Editor’s note: This article does not reflect the views of Cleveland Sports Talk as a whole, but this writer’s specific opinion. Everyone is entitled to own opinion on such a sensitive topic. Thank you for understanding and enjoy this great read:
We just started OTA’s and already the landscape around the NFL is heating up. Not because of any organized team activities, but because of the new policy that NFL Commissioner, Roger Goodell, and company handed down on Wednesday, May 23. They are taking away the player’s right to protest racial injustice by kneeling during the national anthem.
This begs the question, “Has the NFL gone too far with this new ruling?”
The policy states that all players must “stand and show respect for the flag” during the national anthem before games — or else stay off the field until the song ends. Goodell generously offered the provision that players, “may stay in the locker room or in a similar location off the field until after the Anthem has been performed.” Wow, what a prince. I mean how could any peaceful protesters possibly feel that their rights have been trampled when given the option to fall in line or protest behind closed doors? The commissioner also added that he believes the protests, which began in 2016 have created, “awareness and action around issues of social justice that must be addressed.” Well, it is pretty easy to close a case on social injustice when you have not experienced the prejudice which is being addressed.
I will give Mr. Goodell props for acknowledging the erroneous catalyst behind the heat that players received for their protests when he remarked that, “It was unfortunate that on-field protests created a false perception among many that thousands of NFL players were unpatriotic. This is not and was never the case.”
Can we please take a minute and allow that to sink in a bit? I have said it hundreds of times, and I will say it again, the players who kneel are not protesting America, our flag, or our military. They are not attempting to attack the patriotism of others, and they are not working a divisive hidden agenda. They are just sick and tired of the obvious racial injustice that permeates the American justice system. They do not believe that every traffic stop should be a life or death situation for those who happen to be black. They no longer accept the thin veneer of civility and equality which poorly glosses over a deeply rooted culture of racism in America.
By issuing the warning of fines for kneeling, the NFL is flipping on their past support of players and their right to peaceful protest. This has not gone unnoticed by the NFL Players Association who issued the following statement,
“The NFL chose to not consult the union in the development of this new policy. NFL players have shown their patriotism through their social activism, their community service, in support of our military and law enforcement and yes, through their protests to raise awareness about the issues they care about.”

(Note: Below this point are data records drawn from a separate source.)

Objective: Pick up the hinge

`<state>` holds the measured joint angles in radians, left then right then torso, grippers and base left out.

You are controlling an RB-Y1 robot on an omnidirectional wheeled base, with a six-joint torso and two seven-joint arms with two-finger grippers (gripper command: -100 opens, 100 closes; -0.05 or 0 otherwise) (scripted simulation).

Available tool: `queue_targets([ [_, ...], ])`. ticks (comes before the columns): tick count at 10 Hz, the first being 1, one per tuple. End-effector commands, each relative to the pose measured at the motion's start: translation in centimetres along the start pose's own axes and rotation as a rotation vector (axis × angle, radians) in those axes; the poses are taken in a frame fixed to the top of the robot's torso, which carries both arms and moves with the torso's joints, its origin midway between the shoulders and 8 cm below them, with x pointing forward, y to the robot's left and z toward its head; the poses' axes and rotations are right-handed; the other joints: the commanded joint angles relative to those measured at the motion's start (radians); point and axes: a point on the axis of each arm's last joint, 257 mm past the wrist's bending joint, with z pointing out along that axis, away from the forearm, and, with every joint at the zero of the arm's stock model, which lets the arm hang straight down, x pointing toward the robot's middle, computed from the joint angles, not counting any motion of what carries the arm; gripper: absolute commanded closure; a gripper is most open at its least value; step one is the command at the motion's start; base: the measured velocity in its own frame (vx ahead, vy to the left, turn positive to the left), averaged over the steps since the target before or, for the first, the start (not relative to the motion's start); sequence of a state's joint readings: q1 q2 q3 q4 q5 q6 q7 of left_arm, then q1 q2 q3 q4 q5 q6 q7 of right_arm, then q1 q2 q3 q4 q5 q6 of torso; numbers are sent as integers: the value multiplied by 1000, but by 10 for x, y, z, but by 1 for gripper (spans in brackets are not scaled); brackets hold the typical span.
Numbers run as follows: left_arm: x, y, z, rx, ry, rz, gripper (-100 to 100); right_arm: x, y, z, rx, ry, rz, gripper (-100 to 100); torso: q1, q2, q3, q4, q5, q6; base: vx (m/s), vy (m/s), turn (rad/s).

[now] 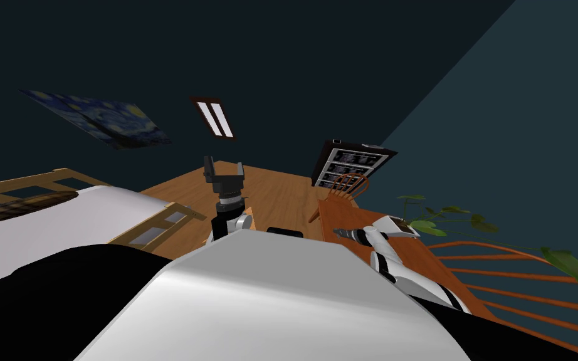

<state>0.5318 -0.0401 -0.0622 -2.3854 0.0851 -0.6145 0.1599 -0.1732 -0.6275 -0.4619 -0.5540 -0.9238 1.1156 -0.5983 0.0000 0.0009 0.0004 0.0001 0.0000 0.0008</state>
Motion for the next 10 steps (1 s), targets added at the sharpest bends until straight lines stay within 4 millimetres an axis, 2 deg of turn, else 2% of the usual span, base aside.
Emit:
queue_targets([
  [1,0,0,0,0,0,0,0,0,0,0,0,0,0,-100,0,0,0,0,0,0,-4,-5,4],
  [2,0,0,0,0,0,0,0,-1,-1,0,4,-2,5,0,0,0,0,0,0,0,0,0,0],
  [3,0,0,0,0,0,0,0,-6,-9,13,5,-3,2,-100,1,0,0,0,0,0,23,-20,-25],
  [5,0,0,0,0,0,0,0,-12,-17,26,6,-4,-1,-100,-1,-2,-1,-1,0,0,38,-44,-15],
  [7,0,0,0,0,0,0,0,-11,-17,25,7,-5,1,-100,-1,-3,-2,-1,0,0,24,-18,-2],
  [8,0,0,0,0,0,0,0,-11,-17,25,7,-5,0,100,-1,-3,-2,-1,-1,0,0,0,0],
  [10,0,0,0,0,0,0,0,-11,-17,25,6,-5,1,100,-1,-2,-1,-1,-1,-1,0,0,0],
])
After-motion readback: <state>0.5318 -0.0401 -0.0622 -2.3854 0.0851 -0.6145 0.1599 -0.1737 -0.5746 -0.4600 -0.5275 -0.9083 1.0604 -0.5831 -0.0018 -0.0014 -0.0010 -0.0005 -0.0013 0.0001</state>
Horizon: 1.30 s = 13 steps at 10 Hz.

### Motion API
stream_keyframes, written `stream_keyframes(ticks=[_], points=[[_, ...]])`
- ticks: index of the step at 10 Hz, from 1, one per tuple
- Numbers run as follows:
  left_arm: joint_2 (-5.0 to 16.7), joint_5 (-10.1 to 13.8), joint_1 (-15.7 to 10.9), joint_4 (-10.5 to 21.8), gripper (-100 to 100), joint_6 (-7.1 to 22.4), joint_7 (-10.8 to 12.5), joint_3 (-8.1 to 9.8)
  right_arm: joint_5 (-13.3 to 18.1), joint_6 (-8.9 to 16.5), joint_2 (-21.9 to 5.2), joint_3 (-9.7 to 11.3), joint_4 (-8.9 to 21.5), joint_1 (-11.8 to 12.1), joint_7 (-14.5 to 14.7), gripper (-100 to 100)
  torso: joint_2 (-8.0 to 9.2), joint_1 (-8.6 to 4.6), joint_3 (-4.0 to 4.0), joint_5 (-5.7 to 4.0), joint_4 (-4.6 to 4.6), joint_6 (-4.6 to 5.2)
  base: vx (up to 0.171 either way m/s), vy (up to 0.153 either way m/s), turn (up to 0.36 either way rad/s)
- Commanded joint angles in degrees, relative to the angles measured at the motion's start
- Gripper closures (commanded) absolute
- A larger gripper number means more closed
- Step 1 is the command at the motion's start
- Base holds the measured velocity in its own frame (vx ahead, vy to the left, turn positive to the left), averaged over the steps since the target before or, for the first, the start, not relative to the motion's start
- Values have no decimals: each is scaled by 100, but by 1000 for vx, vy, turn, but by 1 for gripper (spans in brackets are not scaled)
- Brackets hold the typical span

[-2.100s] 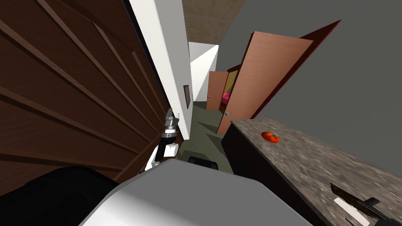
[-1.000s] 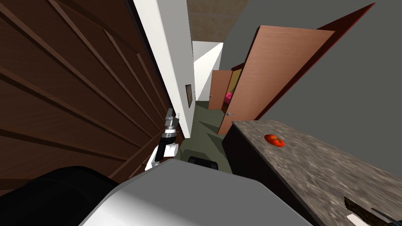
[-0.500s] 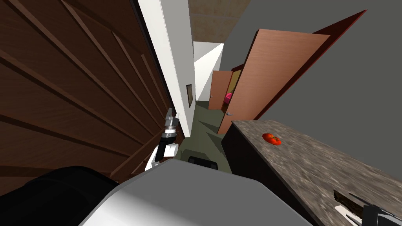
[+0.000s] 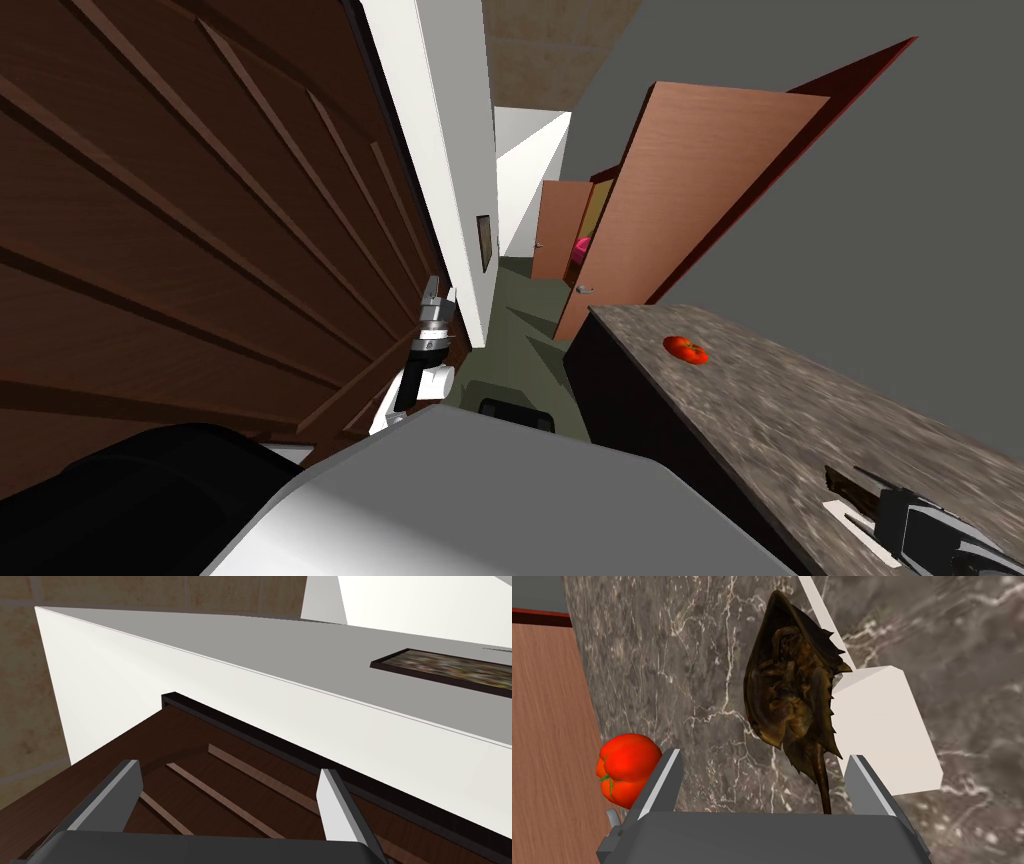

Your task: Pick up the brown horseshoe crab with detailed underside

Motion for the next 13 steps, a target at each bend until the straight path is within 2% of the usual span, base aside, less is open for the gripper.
stream_keyframes(ticks=[1,2,3,5,6,8,9,10,11,12,13], points=[[0,0,0,0,0,0,0,0,-66,176,-182,286,-61,-32,-206,-100,0,0,0,0,0,0,-53,-14,22],[0,0,0,0,0,0,0,0,-66,176,-182,431,-61,-32,-206,-100,2,1,1,0,1,3,-27,-1,0],[0,0,0,0,0,0,0,0,-179,420,-435,588,-78,-195,-451,-100,-3,5,-1,-1,0,4,-64,0,8],[0,0,0,0,0,0,0,0,-179,439,-435,872,-78,-195,-451,-100,7,4,5,0,2,4,-47,-8,8],[0,0,0,0,0,0,0,0,-292,701,-688,1065,-94,-359,-695,-100,-1,4,0,-1,0,4,-47,-10,11],[0,0,0,0,0,0,0,0,-292,701,-688,1305,-94,-359,-695,-100,2,3,2,-1,1,3,-39,-7,9],[0,0,0,0,0,0,0,0,-405,964,-942,1489,-111,-522,-939,-100,-3,5,-1,0,0,4,-65,-7,9],[0,0,0,0,0,0,0,0,-405,964,-942,1706,-111,-522,-939,-100,4,4,2,2,1,1,-65,-9,20],[0,0,0,0,0,0,0,0,-405,964,-942,1755,-111,-522,-939,-100,7,3,4,-1,2,5,-25,-2,-4],[0,0,0,0,0,0,0,0,-518,1218,-1195,1971,-127,-686,-1184,-100,-2,4,0,-1,0,5,-47,-3,9],[0,0,0,0,0,0,0,0,-518,1226,-1195,2071,-127,-686,-1184,-100,0,5,1,1,0,2,-55,-9,18]])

Furthermore, the player’s union asserts that the new rule goes against the collective bargaining agreement and that the NFL did not consult the players association before handing down this rule. I get the feeling that the player’s representatives will have more to say on this matter before the dust settles.
I know many fans who believe players should suck it up, stand for the anthem, and just play football. I believe these are the same fans who heartily agreed that LeBron James should shut up and dribble. The cause of the protest has been tremendously twisted as a part of a political agenda. I’m not naming any names here, but I am referring to a particular Twitter aficionado, with unbelievably poor spelling and grammar, who famously called the players who protest, “sons of bitches.” With loud and incessant duplicity about the point of the player’s protests, the aforementioned person and the hordes just like him have distorted the point of protests which were meant to wake an uninterested public and alert them to the fact that real people face life and death circumstances because of hateful racial division.
I do not believe that I am the only sports fan who has, by sheer necessity, deeply turned to sports as a way to momentarily forget about the present social and political upheaval in our nation. I feel that in trying to turn away, I made a poor decision. We have things happening in America that are bigger than sports, and the protests and the backlash make that point. I also believe that no matter how we feel about taking a knee, we should be grateful to the players whose actions helped to expose another vile layer of our society.